New Springboks coach Peter de Villiers deflected praise for their historic win over the All Blacks here Saturday, saying he had nothing to prove despite enduring personal criticism in the match build up.
The Springboks pulled off a come-from-behind 30-28 win over the All Blacks in the second Tri-Nations rugby Test to underscore their world champions tag and break a 10-year losing streak in New Zealand.
De Villiers was the target of much criticism after the Springboks lost the first Test in Wellington 19-8 a week ago which included South Africa's first black coach being tagged a "puppet" by former All Blacks prop Craig Dowd.
But a late piece of individual magic by scrumhalf Ricky Januarie to pull off the match winning try silenced the critics.
It ended the All Blacks 30-match home winning streak and was the Springboks first ever win in 100 years of Test rugby at Dunedin's Carisbrook ground, known as the House of Pain by visiting teams who seldom win there.
However, de Villiers said the kudos had to go to the team and not the coach.
"I have got nothing to prove. If I believe in myself, if I believe in my players, if I believe in my God I don't need people around me," he said.
"Everybody has got an opinion and we respect their opinions but it doesn't mean we agree with their opinion.

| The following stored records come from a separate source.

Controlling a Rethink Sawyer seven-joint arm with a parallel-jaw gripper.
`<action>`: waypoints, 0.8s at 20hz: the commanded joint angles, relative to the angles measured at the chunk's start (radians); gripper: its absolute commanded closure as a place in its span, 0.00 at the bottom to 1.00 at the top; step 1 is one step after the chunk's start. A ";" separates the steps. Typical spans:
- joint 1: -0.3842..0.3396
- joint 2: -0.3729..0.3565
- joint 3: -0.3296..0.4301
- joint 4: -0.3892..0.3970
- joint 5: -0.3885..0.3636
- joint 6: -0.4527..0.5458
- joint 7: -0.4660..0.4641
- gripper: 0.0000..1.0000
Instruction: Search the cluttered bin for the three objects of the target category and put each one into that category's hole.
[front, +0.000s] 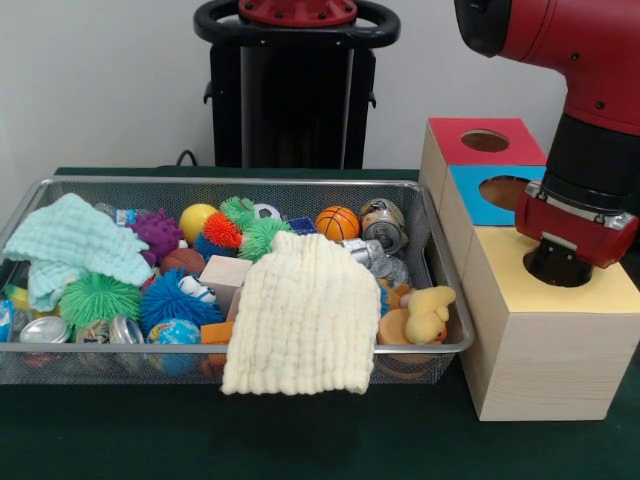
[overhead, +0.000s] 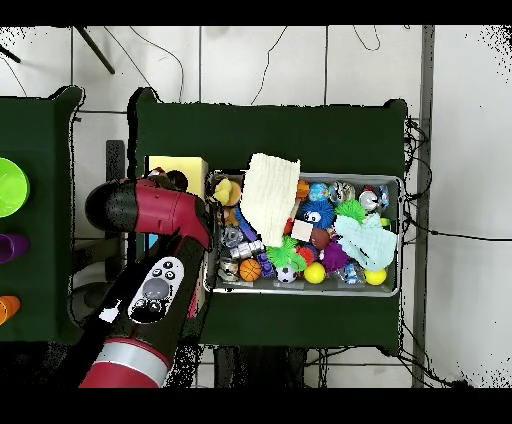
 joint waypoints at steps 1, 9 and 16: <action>-0.022 0.034 0.087 0.106 0.000 0.036 0.172 0.00; -0.017 0.037 0.080 0.103 -0.001 0.038 0.176 0.00; -0.023 0.034 0.087 0.104 -0.002 0.040 0.168 0.00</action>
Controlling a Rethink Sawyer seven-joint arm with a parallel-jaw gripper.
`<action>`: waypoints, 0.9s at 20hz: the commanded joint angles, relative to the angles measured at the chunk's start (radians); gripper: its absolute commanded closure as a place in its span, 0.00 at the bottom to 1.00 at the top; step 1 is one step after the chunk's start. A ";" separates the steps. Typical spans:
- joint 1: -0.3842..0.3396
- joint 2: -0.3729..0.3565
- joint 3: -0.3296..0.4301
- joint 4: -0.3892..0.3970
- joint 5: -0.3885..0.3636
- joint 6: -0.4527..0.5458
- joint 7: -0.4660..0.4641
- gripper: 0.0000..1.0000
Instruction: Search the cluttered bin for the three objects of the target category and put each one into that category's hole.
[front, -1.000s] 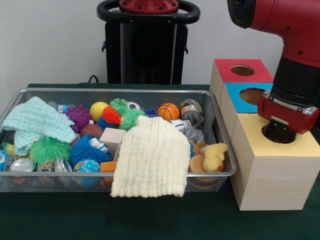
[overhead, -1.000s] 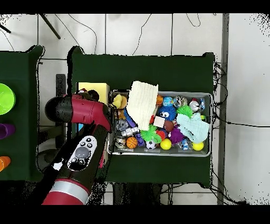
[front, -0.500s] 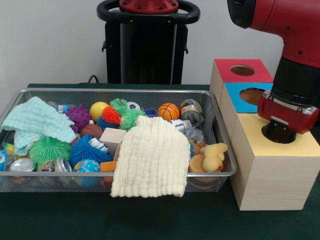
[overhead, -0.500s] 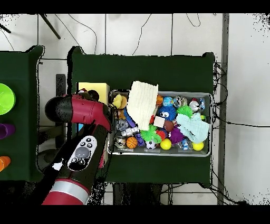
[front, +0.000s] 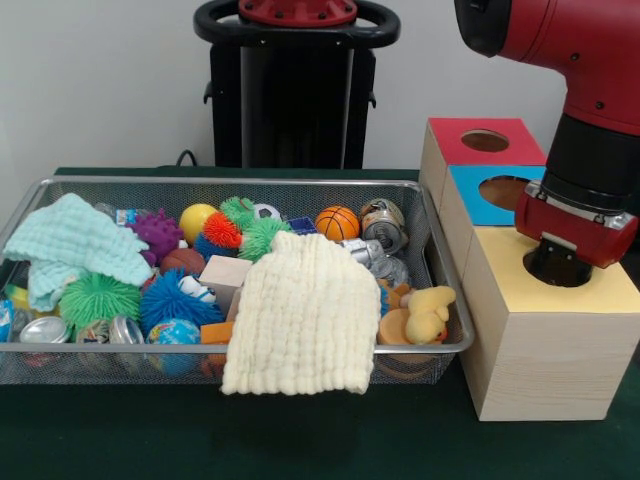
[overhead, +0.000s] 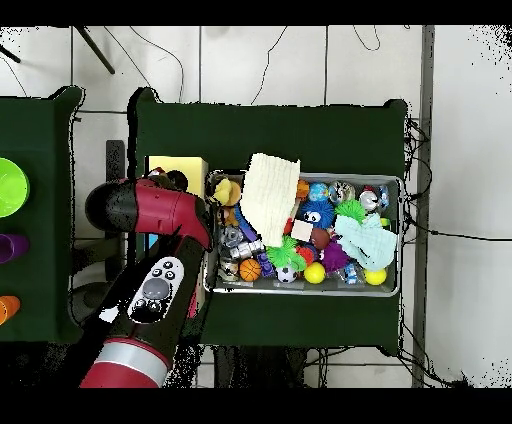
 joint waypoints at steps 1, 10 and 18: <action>-0.023 0.034 0.087 0.103 -0.003 0.041 0.167 0.00; -0.024 0.034 0.087 0.102 -0.003 0.045 0.165 1.00; -0.025 0.034 0.086 0.100 -0.001 0.053 0.169 1.00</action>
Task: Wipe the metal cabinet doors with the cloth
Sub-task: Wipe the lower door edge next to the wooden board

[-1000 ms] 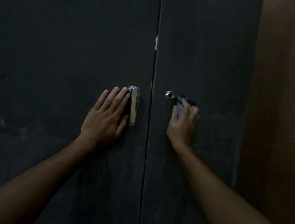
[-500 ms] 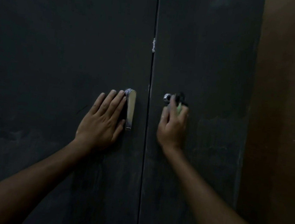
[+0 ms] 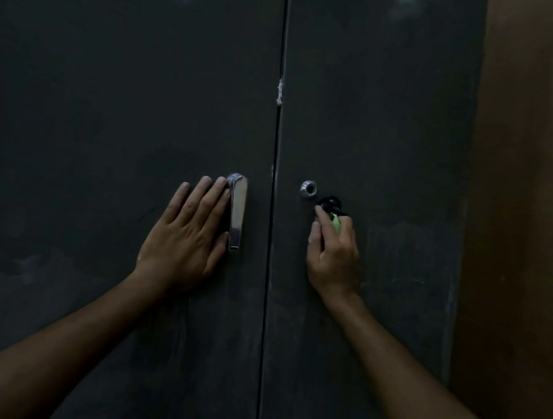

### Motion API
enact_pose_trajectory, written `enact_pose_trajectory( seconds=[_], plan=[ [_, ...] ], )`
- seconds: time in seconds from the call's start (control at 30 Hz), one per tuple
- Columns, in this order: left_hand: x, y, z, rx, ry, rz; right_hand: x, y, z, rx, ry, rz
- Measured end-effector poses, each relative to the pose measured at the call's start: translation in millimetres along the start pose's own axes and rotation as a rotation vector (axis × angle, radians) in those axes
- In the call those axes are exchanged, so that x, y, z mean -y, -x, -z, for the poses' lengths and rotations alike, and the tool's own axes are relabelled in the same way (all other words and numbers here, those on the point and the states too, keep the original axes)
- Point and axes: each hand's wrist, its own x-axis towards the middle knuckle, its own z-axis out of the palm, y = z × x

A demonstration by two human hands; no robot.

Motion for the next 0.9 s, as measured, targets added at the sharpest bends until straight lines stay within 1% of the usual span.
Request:
enact_pose_trajectory(
  seconds=[0.03,0.13,0.17,0.2,0.3,0.33,0.37,0.43,0.53,0.6,0.67,0.73,0.77,0.83,0.9],
  plan=[
    [0,0,0,0.002,0.002,0.004,6,0,-2,-0.001,0.026,0.026],
    [0,1,0,-0.008,-0.002,0.001,41,-6,-14,0.036,0.107,0.313],
    [0,1,-1,-0.012,-0.007,-0.002,54,-18,-18,0.032,0.120,0.366],
    [1,1,-1,-0.018,-0.011,-0.005,67,-35,-23,0.004,0.138,0.369],
    [1,2,-1,-0.034,-0.007,-0.003,93,-91,-31,-0.078,0.192,0.192],
    [1,2,0,-0.030,-0.005,0.002,94,-101,-30,-0.082,0.194,0.160],
    [1,2,0,-0.024,-0.002,0.006,92,-102,-30,-0.082,0.190,0.171],
    [1,2,0,-0.019,0.006,0.007,82,-79,-24,-0.051,0.180,0.257],
    [0,1,1,-0.008,0.017,0.014,64,-27,-11,0.065,0.176,0.368],
    [0,1,0,-0.004,0.021,0.014,62,-34,-7,0.072,0.196,0.409],
    [0,1,0,0.002,0.023,0.017,74,-69,-13,0.054,0.202,0.380],
    [1,1,0,0.004,0.031,0.019,89,-98,-18,0.026,0.191,0.284],
    [1,2,0,0.004,0.037,0.020,93,-100,-20,0.022,0.167,0.242],
    [1,1,2,0.002,0.049,0.023,86,-77,-18,0.049,0.136,0.231],
    [1,1,2,0.000,0.056,0.029,68,-33,-10,0.101,0.132,0.318]
  ],
)
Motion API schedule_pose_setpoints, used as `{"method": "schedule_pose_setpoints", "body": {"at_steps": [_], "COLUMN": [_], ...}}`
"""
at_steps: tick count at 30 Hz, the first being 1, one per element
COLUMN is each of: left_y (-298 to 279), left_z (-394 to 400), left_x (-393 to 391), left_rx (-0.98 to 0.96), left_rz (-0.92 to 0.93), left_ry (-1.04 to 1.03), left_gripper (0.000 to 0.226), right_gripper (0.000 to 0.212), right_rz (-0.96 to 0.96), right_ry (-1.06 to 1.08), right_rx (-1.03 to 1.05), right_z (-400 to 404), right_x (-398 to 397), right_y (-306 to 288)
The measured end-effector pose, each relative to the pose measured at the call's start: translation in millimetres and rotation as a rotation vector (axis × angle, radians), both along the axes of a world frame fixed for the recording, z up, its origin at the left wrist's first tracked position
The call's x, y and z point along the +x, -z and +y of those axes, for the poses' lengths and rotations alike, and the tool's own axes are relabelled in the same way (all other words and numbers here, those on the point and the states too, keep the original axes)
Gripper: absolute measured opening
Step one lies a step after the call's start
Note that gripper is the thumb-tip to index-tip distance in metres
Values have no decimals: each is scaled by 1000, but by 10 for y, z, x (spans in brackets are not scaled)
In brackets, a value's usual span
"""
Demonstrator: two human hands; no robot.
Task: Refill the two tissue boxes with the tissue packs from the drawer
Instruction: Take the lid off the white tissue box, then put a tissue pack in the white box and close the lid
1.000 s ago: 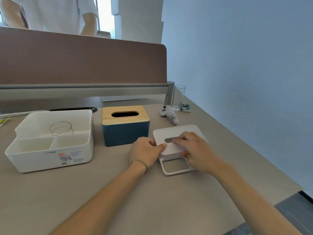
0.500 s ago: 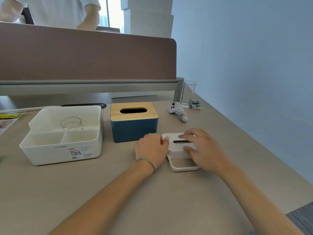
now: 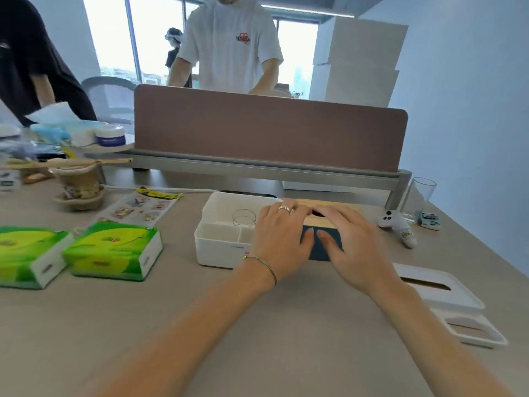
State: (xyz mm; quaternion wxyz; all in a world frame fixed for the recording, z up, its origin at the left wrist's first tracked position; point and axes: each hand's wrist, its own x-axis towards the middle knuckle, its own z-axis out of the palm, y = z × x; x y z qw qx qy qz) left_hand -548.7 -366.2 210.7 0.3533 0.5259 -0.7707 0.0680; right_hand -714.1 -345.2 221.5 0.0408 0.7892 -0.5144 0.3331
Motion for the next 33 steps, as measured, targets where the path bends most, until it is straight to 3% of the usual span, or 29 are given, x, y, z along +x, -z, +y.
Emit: {"method": "schedule_pose_setpoints", "body": {"at_steps": [10, 17, 20, 27, 33], "left_y": [-142, 48, 102, 294, 397], "left_z": [267, 459, 482, 444, 439], "left_x": [1654, 2524, 2783, 3221, 3264], "left_rx": [7, 169, 272, 420, 364], "left_rz": [-21, -10, 13, 321, 426], "left_ry": [-301, -484, -550, -586, -517], "left_gripper": [36, 39, 43, 33, 32], "right_gripper": [47, 54, 66, 114, 111], "right_rz": [-10, 71, 132, 277, 159], "right_ry": [-249, -377, -355, -281, -281], "right_rx": [-3, 81, 188, 464, 429], "right_z": [-124, -151, -188, -345, -374], "right_x": [1654, 2508, 2771, 3078, 3113], "right_y": [-44, 131, 205, 436, 491]}}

"I think if we can stand up as we did today as a group, people will change their own opinions."
De Villiers said that after the first Test loss, the Springboks knew they had to produce a special effort to keep their Tri-Nations hopes alive.
"They are the world champions and they always knew that they had to uplift their game and today they did," he said.
"Their self belief just grew. I was a bit worried with 14 men left but the guys stuck to their guns and had a great win."
He also declined to single out match-winner Januarie for special praise.
"You must look at the team," he said. "Last week we played backwards and this week we had the ball on the front foot."
The winning points came when the South Africans were down to 14 men after skipper Victor Matfield was sin-binned with seven minutes remaining in the match for a high tackle on All Blacks replacement backrower Sione Lauaki.
Matfield, who admitted he "felt bad" at being sent off when his side were trailing 23-28, said they were inspired by a taped pre-match message from injured regular skipper John Smit.
"I think that really lifted the guys, so he's sharing in this win just as much as we are."
Inside centre Jean de Villiers, who took over the leadership when Matfield was sidelined, said the enormity of the win could not be emphasised enough.
"It took us a 100 years (to win in Dunedin) and it might take us another 100 years to win another one but we're ecstatic," he said.
"When we scored that (Januarie's) try we told ourselves three years ago we were in the same position and let it slip so we stuck to our guns today."
All Blacks coach Graham Henry accepted the Springboks deserved the win and his side could only learn from their defeat.
"I don't think at this level anyone likes to be beaten, and we certainly didn't go out with that attitude," he said.
"The guys, I think, will learn a lot from this match. There's a lot of players in this side who haven't played a lot of Test match rugby and they will grow immensely from this."